## Exercise directions
The reply to the records below should contain exactly the lines from the line with "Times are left" through the line with "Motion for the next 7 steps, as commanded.", and nothing besides.

## Data to process
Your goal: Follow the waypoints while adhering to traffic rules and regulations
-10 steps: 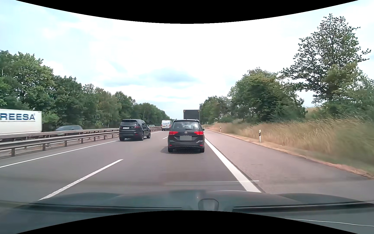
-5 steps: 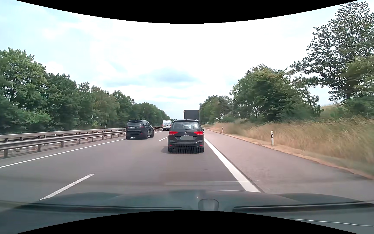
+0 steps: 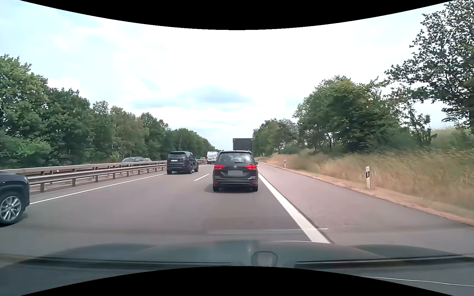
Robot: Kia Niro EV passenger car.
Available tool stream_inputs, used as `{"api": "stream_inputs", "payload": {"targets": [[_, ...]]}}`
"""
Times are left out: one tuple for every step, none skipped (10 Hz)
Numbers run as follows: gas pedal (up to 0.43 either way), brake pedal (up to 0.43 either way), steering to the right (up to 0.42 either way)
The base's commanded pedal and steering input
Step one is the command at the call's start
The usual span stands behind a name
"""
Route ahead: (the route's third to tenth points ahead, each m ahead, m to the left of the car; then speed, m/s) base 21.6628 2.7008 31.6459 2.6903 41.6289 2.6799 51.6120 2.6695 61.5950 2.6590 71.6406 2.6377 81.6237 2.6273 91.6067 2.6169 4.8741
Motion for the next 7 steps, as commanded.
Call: {"api": "stream_inputs", "payload": {"targets": [[0.098, 0.0, -0.003], [0.098, 0.0, -0.003], [0.098, 0.0, -0.003], [0.098, 0.0, -0.004], [0.098, 0.0, -0.004], [0.098, 0.0, -0.004], [0.098, 0.0, -0.004]]}}
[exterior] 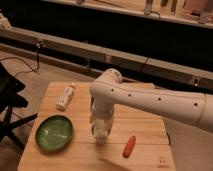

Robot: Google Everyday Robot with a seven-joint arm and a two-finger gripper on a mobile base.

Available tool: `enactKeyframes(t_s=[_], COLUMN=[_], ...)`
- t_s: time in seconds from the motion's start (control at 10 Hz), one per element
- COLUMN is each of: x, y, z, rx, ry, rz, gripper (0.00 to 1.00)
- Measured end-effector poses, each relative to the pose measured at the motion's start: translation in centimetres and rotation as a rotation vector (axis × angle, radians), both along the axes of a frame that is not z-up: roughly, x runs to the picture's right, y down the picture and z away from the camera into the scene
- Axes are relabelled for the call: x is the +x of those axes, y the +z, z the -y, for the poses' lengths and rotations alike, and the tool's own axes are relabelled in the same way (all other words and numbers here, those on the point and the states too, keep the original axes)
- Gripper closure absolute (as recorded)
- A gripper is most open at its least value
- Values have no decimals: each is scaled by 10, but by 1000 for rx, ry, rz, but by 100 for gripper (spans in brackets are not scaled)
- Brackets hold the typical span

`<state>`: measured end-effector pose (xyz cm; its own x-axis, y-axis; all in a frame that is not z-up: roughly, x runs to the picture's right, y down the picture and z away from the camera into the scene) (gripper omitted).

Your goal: Place the white sponge in the ceramic cup

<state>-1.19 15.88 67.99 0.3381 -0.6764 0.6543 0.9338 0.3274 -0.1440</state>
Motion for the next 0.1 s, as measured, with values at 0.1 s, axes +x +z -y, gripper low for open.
enactKeyframes(t_s=[0.1], x=[1], y=[-1], z=[3], rx=[6], ry=[6], rz=[-10], gripper=[20])
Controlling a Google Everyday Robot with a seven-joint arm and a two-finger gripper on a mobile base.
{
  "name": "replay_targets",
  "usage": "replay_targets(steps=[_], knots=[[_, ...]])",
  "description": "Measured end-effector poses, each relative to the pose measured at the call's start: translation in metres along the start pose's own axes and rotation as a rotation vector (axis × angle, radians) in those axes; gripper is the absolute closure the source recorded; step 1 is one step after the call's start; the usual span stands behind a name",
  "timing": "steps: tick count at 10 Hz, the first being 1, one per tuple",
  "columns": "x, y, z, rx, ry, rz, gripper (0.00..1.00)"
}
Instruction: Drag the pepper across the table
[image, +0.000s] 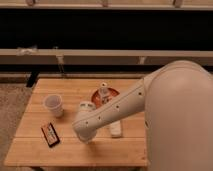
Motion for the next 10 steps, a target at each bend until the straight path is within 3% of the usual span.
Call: replay_targets(steps=[5,10], knots=[[0.025,-0.019,0.014,0.007,0.033,0.022,0.87],[0.054,-0.044,0.014,-0.004,0.036,0.073,0.87]])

## Expected answer
Times are left out: one tuple for every step, none skipped (10 Hz)
Numbers run as follows: gas pedal (up to 0.43 either way), brake pedal (up to 0.43 either way), steering to the right (up to 0.42 either way)
The base's commanded pedal and steering input
Step one is the command at the call's start
The usual span stands behind a name
"""
Route ahead: (the route's third to tenth points ahead, each m ahead, m to the left of the car; then speed, m/s) base 21.6628 2.7008 31.6459 2.6903 41.6289 2.6799 51.6120 2.6695 61.5950 2.6590 71.6406 2.6377 81.6237 2.6273 91.6067 2.6169 4.8741
Motion for the next 7 steps, as commanded.

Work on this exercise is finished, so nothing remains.